• **Problem statement**
Without the pictures, reproduce the entries below exactly.

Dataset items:
___

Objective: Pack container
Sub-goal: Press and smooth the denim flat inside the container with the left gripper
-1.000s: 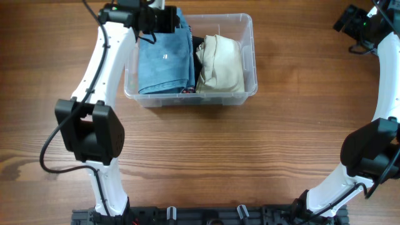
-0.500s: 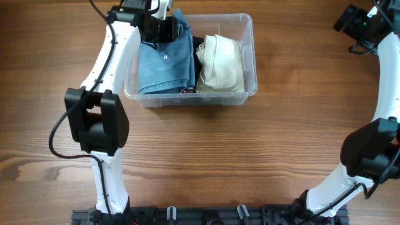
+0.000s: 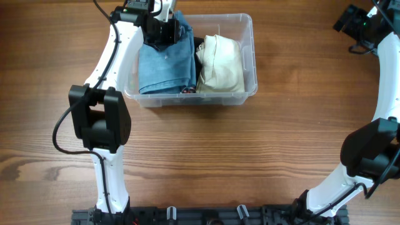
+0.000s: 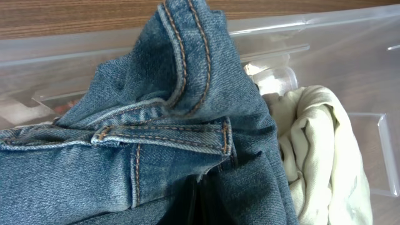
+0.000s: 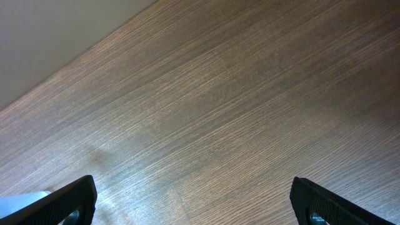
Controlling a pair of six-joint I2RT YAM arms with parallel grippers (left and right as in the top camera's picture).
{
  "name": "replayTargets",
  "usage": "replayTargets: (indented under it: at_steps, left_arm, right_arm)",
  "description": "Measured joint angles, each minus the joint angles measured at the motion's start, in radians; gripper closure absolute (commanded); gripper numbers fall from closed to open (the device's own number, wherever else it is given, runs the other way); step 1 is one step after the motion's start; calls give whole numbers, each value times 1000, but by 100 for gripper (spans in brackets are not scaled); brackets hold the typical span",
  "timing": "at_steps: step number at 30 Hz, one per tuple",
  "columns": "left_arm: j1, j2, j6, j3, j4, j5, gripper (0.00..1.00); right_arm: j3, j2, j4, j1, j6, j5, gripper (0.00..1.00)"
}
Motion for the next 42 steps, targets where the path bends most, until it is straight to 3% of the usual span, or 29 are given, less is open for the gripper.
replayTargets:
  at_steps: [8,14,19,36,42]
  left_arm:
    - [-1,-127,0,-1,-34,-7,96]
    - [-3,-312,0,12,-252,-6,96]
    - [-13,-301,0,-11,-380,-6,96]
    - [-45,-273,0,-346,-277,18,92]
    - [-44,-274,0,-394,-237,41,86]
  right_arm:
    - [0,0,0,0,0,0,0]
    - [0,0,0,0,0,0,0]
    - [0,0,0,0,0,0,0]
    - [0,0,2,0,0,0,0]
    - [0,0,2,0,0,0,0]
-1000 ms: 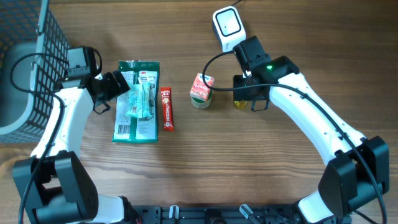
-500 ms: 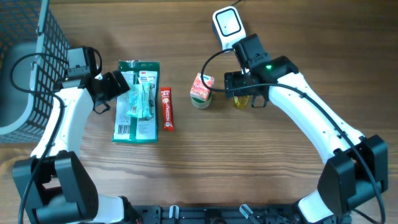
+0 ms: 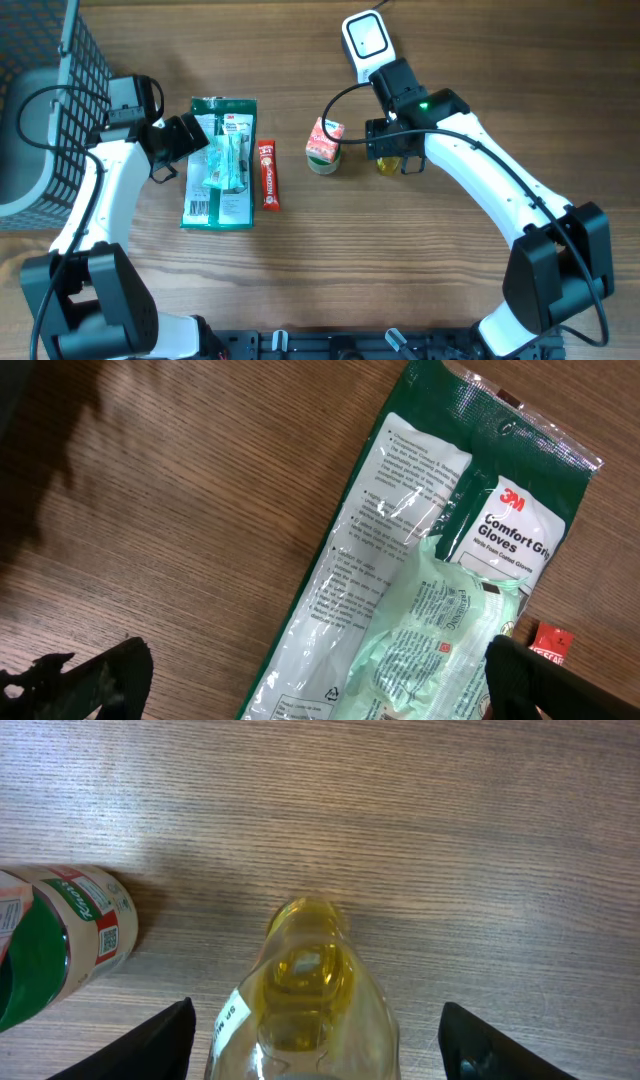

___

• **Response to the task**
Objective: Pack container
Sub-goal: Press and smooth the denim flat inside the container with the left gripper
-1.000s: 
-0.500s: 
+0.000s: 
+0.000s: 
+0.000s: 
Controlling a pair of six-joint I2RT YAM arms with parallel grippers (left and right as in the top camera's picture).
{
  "name": "replayTargets",
  "usage": "replayTargets: (indented under it: at_steps, left_arm, right_arm)",
  "description": "Measured joint angles, each minus the joint angles measured at the motion's start, in radians; gripper closure absolute (commanded); gripper numbers fall from closed to open (the device's own number, wherever else it is given, runs the other way); step 1 is one step after the motion's start; calls give whole numbers, each value times 1000, but by 100 for gripper (spans in brackets are not scaled); brackets hold the typical span",
  "timing": "at_steps: step number at 30 Hz, one per tuple",
  "columns": "left_arm: j1, j2, j6, j3, j4, j5, gripper (0.00..1.00); right_arm: j3, j2, j4, j1, j6, j5, gripper (0.00..1.00)"
}
Motion for the next 42 steps, targets where the path bends most, until it is straight to 3% of the usual span, or 29 are given, less is open for the gripper.
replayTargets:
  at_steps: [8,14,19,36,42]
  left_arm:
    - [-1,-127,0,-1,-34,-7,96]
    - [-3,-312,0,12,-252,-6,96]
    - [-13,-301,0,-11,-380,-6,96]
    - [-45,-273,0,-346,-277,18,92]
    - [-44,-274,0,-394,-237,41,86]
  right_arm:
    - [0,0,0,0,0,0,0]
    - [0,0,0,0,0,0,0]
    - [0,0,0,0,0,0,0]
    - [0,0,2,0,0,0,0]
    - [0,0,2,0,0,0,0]
-1000 ms: 
-500 ms: 
+0 ms: 

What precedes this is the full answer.